WHAT YOU WILL DO: Please retype all the data below exactly, line for line.

(EXERCISE DATA Opens)

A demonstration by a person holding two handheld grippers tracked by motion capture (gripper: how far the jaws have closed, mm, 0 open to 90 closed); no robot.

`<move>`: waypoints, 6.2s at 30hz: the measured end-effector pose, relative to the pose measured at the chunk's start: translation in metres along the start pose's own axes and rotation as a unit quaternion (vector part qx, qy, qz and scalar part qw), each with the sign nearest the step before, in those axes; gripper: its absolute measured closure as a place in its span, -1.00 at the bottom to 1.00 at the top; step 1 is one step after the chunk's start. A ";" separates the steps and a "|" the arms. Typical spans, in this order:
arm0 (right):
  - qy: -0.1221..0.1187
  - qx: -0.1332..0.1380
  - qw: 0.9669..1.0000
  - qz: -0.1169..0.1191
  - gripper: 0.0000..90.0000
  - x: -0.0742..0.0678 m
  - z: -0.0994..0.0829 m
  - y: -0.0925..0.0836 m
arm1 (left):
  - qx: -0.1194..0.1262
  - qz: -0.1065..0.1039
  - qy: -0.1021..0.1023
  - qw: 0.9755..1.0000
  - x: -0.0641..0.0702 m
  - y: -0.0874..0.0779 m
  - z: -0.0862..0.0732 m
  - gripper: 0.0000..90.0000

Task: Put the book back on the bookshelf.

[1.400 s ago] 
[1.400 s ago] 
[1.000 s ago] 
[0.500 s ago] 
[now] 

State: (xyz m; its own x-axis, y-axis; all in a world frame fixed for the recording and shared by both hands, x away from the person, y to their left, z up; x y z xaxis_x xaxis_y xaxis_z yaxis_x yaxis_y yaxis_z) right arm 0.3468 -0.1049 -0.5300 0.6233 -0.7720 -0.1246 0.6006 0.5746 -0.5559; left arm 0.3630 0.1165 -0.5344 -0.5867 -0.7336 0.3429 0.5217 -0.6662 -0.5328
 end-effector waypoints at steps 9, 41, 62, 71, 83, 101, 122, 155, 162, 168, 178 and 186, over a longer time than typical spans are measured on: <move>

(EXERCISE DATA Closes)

WRITTEN REPLY:
A demonstration by a person holding two handheld grippers tracked by motion capture (gripper: how far the jaws have closed, mm, 0 open to 90 closed); no robot.

`<move>`: waypoints, 6.2s at 30hz: the measured end-effector pose, relative to the pose measured at the chunk's start: translation in metres along the start pose's own axes and rotation as a unit quaternion (vector part qx, qy, qz and scalar part qw), each with the sign nearest the step before, in those axes; gripper: its absolute measured closure as a place in its span, -1.00 at the bottom to 1.00 at the top; step 1 is one step after the chunk's start. A ";" separates the steps and a "|" the arms. Typical spans, in this order:
arm0 (right):
  - qy: -0.1221..0.1187
  - qx: -0.1332..0.1380
  - qw: 0.9669..1.0000
  - qz: -0.1169..0.1191
  - gripper: 0.0000..90.0000
  - x: -0.0742..0.0678 m
  - z: -0.0994..0.0829 m
  - y: -0.0925..0.0836 m
arm1 (left):
  - qx: -0.1194..0.1262
  - qz: -0.1065..0.1039
  - qy: -0.1021..0.1023
  - qw: 0.9755..1.0000
  - x: -0.0641..0.0702 m
  - y: -0.0874..0.0779 m
  - z: -0.0862..0.0732 m
  - gripper: 0.0000..90.0000

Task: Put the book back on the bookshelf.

[1.400 s ago] 
[1.400 s ago] 
[1.000 s ago] 
[0.500 s ago] 
[now] 

State: (xyz m; its own x-axis, y-axis; all in a world frame fixed for the recording and shared by both hands, x away from the person, y to their left, z up; x y z xaxis_x xaxis_y xaxis_z yaxis_x yaxis_y yaxis_z) right arm 0.3468 -0.1049 -0.5300 0.6233 -0.7720 -0.1246 0.6006 0.5746 -0.5559; left arm 0.3630 0.1165 -0.5344 -0.5867 -0.7336 0.3429 0.5217 -0.6662 -0.5328
 end-effector waypoints at steps 9, 41, 62, 71, 83, 101, 122, 155, 162, 168, 178 and 186, over a longer time than typical spans are measured on: <move>

No additional output will be given.